Jakarta, Jaladrinews.com - Pengamat hukum dan pembangunan nasional Hardjuno Wiwoho menilai Kejaksaan Agung (Kejagung) perlu segera memanggil pemilik serta jajaran direksi dari 13 perusahaan nasional yang disebut dalam dakwaan kasus dugaan korupsi tata kelola minyak mentah dan produk kilang senilai Rp285 triliun.

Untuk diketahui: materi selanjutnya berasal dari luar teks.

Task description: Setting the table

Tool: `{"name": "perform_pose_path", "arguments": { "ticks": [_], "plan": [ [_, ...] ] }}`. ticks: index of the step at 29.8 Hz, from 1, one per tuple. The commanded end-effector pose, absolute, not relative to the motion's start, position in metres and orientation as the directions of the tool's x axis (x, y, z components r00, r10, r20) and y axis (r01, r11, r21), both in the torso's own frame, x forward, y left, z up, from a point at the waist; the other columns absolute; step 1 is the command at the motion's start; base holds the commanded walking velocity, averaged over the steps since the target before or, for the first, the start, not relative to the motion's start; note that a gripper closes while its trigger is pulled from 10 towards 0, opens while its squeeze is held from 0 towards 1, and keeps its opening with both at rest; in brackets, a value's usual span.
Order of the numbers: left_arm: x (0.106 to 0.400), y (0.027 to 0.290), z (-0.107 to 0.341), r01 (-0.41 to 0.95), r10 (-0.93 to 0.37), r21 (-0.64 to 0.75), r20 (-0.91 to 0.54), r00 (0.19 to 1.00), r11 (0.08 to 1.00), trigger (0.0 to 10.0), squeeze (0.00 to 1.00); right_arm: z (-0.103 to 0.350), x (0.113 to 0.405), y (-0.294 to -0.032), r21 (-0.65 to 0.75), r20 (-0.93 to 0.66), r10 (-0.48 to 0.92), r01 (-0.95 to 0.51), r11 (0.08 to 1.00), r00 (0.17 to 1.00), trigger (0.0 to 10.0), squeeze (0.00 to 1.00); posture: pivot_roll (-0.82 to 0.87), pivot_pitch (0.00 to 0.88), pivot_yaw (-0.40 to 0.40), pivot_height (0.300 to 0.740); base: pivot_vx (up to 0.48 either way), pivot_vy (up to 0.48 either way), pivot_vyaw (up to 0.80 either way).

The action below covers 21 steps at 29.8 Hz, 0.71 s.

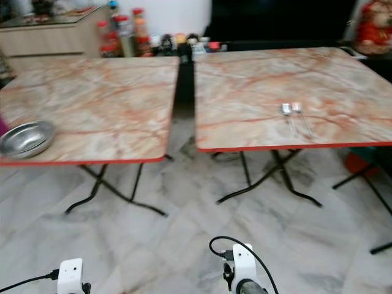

Hal itu menyusul penetapan Riza Chalid sebagai salah satu tersangka utama dalam jaringan besar tata kelola minyak tersebut.
Sidang perdana kasus ini digelar di Pengadilan Tindak Pidana Korupsi (Tipikor) Jakarta Pusat, Kamis (9/10/2025), dengan menghadirkan empat terdakwa dari internal Pertamina dan anak usahanya: Riva Siahaan (eks Dirut Pertamina Patra Niaga), Sani Dinar Saifuddin (mantan Direktur Feedstock & Product Optimization Kilang Pertamina Internasional), Maya Kusmaya (eks Direktur Pemasaran Pusat & Niaga Pertamina), dan Edward Corne (eks VP Trading Operations).
Agenda sidang berikutnya dijadwalkan pada Senin (13/10/2025) dengan menghadirkan lima terdakwa lain: Yoki Firnandi, Agus Purwono, Muhammad Kerry Adrianto Riza, Dimas Werhaspati, dan Gading Ramadhan Joedo — yang disebut berperan dalam pengaturan transaksi dan distribusi minyak mentah serta solar non-subsidi yang menyebabkan kerugian negara.
Dalam dakwaan Jaksa Penuntut Umum (JPU), negara dirugikan hingga Rp285,18 triliun akibat praktik manipulasi harga dan penjualan BBM non-subsidi di bawah nilai pasar selama beberapa tahun. Selain individu, 13 perusahaan lokal disebut turut diuntungkan dari transaksi tersebut, di antaranya:
- PT Berau Coal
- PT Adaro Indonesia
- PT Merah Putih Petroleum
- PT Buma
- PT Pamapersada Nusantara
- PT Ganda Alam Makmur
- PT Indocement Tunggal Prakarsa Tbk
- PT Aneka Tambang Tbk
- PT Maritim Barito Perkasa
- PT Vale Indonesia Tbk
- PT Nusa Halmahera Minerals
- PT Indo Tambangraya Megah Tbk
- PT Purinusa Eka Persada
Adapun dua perusahaan asing yang disebut ikut memperoleh keuntungan adalah BP Singapore Pte. Ltd dan Sinochem International Oil Pte. Ltd.
Menurut Hardjuno, pemeriksaan terhadap para pemilik dan pengurus perusahaan itu merupakan langkah hukum penting agar penanganan perkara berjalan seimbang.
“Kalau benar mereka ikut diuntungkan, kesaksian mereka penting untuk menelusuri bagaimana arus dana dan kontrak bisnis dijalankan,” ujarnya di Jakarta, Selasa (14/10/2025).
Ia menilai, tanpa menghadirkan pihak korporasi yang disebut dalam dakwaan, hubungan antara tindak pidana dan keuntungan ekonomi akan sulit dibuktikan secara menyeluruh.
“Publik menunggu penegakan hukum yang menyentuh semua lapisan, bukan hanya pejabat negara tapi juga korporasi yang menikmati hasilnya,” tegasnya.
Hardjuno juga mengingatkan bahwa kasus ini beririsan dengan praktik lama “mafia minyak” yang selama bertahun-tahun mengendalikan distribusi dan harga BBM di Indonesia.
“Penetapan Riza Chalid sebagai tersangka merupakan sinyal kuat bahwa negara mulai berani membongkar jaringan rente energi lama,” ungkapnya.
Namun, ia menegaskan, langkah itu tidak boleh berhenti pada individu, melainkan harus menelusuri korporasi yang ikut diuntungkan agar publik percaya bahwa penegakan hukum di sektor energi tidak tebang pilih.
“Kasus Rp285 triliun ini bukan sekadar perkara korupsi, tapi ujian moral dan kelembagaan. Negara harus hadir sepenuhnya untuk menutup ruang rente, kolusi, dan permainan harga di sektor energi,” pungkas Hardjuno.